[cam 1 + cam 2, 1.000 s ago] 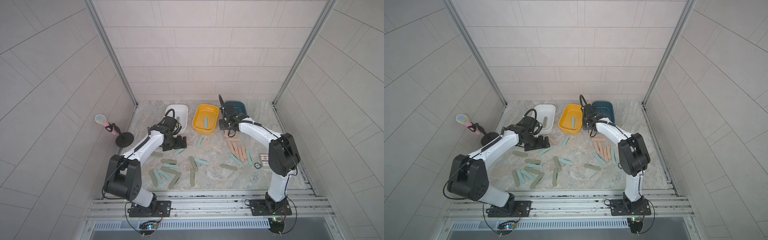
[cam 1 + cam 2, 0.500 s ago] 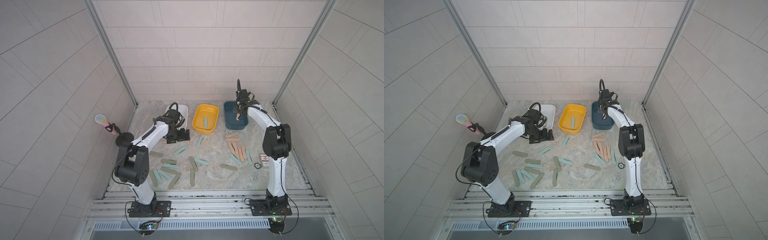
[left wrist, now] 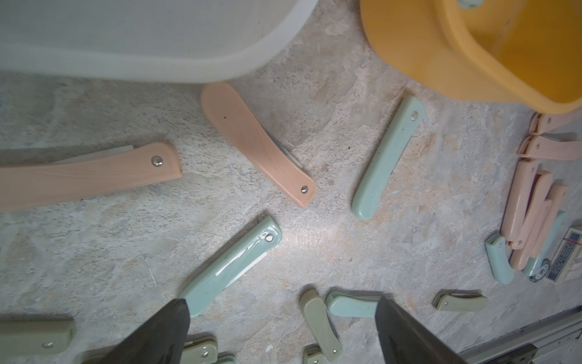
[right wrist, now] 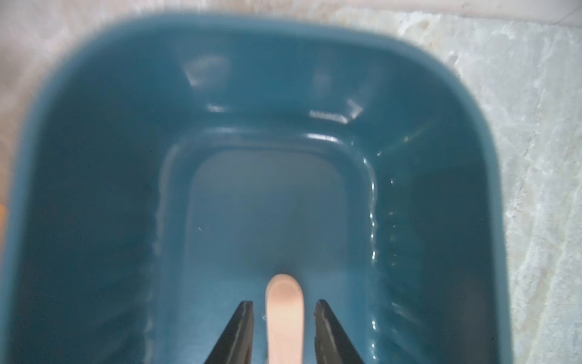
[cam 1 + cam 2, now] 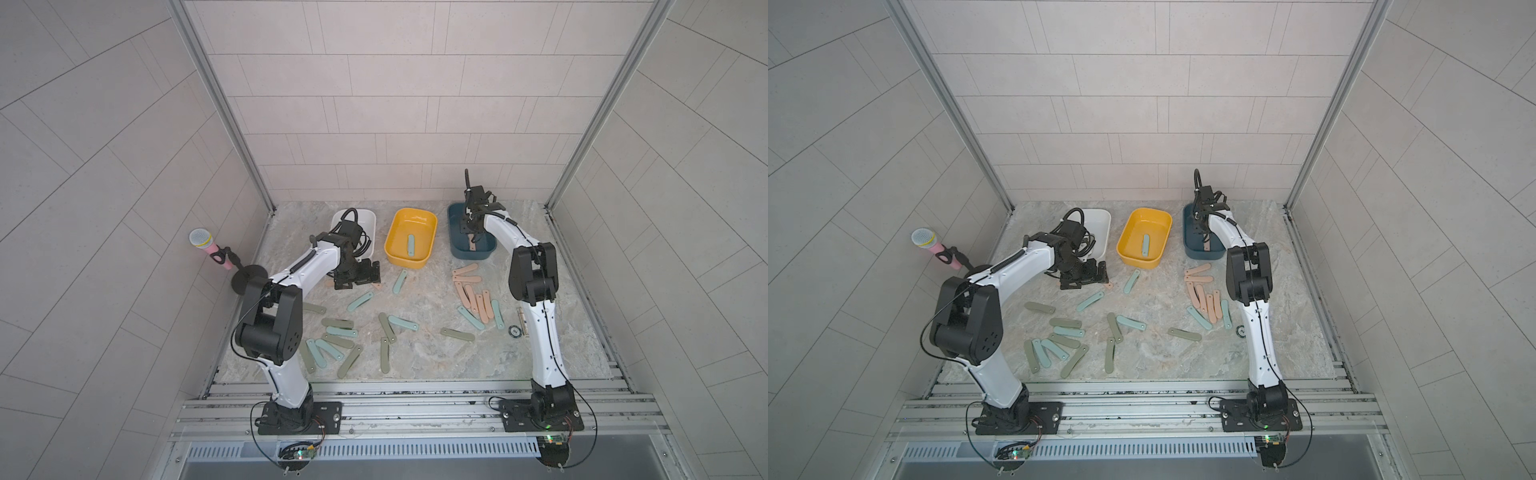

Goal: Place the fruit knives into the storage box by color
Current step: Place the fruit knife in the storage box.

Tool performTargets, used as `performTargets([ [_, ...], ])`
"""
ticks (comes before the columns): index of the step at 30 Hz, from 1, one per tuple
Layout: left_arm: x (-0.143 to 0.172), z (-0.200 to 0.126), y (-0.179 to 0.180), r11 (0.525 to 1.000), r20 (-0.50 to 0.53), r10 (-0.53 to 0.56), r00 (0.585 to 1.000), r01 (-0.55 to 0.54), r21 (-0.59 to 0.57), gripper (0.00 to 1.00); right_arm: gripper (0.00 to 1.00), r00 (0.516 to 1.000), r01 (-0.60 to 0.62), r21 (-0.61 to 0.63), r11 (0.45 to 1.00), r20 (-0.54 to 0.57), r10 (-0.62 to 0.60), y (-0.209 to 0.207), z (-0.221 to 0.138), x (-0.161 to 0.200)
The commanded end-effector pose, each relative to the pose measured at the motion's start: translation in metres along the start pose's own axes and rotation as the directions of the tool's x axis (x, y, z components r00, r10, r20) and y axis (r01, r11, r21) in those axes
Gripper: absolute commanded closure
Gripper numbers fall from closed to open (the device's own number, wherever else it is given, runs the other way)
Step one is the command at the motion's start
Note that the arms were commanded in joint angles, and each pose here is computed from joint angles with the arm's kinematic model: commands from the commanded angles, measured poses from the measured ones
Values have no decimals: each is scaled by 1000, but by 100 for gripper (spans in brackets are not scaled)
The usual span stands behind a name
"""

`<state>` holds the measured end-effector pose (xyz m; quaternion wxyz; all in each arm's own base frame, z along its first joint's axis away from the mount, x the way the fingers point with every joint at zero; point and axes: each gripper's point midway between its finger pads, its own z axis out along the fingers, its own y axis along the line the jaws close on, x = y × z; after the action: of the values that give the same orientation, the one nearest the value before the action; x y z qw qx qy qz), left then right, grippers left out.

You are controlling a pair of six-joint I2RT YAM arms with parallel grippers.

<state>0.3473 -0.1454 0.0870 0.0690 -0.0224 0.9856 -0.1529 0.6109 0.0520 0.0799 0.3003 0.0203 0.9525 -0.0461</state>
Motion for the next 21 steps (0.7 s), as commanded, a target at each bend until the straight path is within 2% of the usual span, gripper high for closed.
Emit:
performTargets([
  [1, 2, 1, 8, 999, -13, 18, 1000, -19, -46, 0, 54, 1000, 15, -48, 999, -3, -15, 4, -25, -8],
  [10, -1, 0, 16, 996, 10, -6, 1000, 7, -89, 1, 38, 998, 21, -102, 995, 56, -15, 18, -103, -9],
  [12, -5, -1, 19, 993, 23, -34, 999, 36, -112, 5, 34, 998, 19, -125, 992, 69, -10, 26, -122, -3],
  [14, -6, -1, 26, 984, 34, -91, 995, 96, -153, 7, 27, 996, 19, -147, 989, 85, -7, 36, -139, 8],
  [16, -6, 2, 25, 979, 47, -137, 989, 143, -146, 10, 20, 997, 18, -169, 985, 82, -4, 46, -152, 26],
  [21, -9, 11, 25, 966, 61, -186, 981, 194, -171, 15, 12, 998, 54, -214, 975, 38, -46, 64, -178, 78],
])
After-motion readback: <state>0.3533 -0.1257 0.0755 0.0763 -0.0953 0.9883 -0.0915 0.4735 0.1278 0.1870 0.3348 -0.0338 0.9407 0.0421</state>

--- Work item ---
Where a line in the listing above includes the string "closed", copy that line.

--- Task answer ---
Gripper numbers fall from closed to open (the device's own number, wherever else it is given, runs the other way)
Motion for the next 21 steps (0.7 s), as commanded, a target at each bend until the straight path is within 2% of the usual span, gripper high for closed.

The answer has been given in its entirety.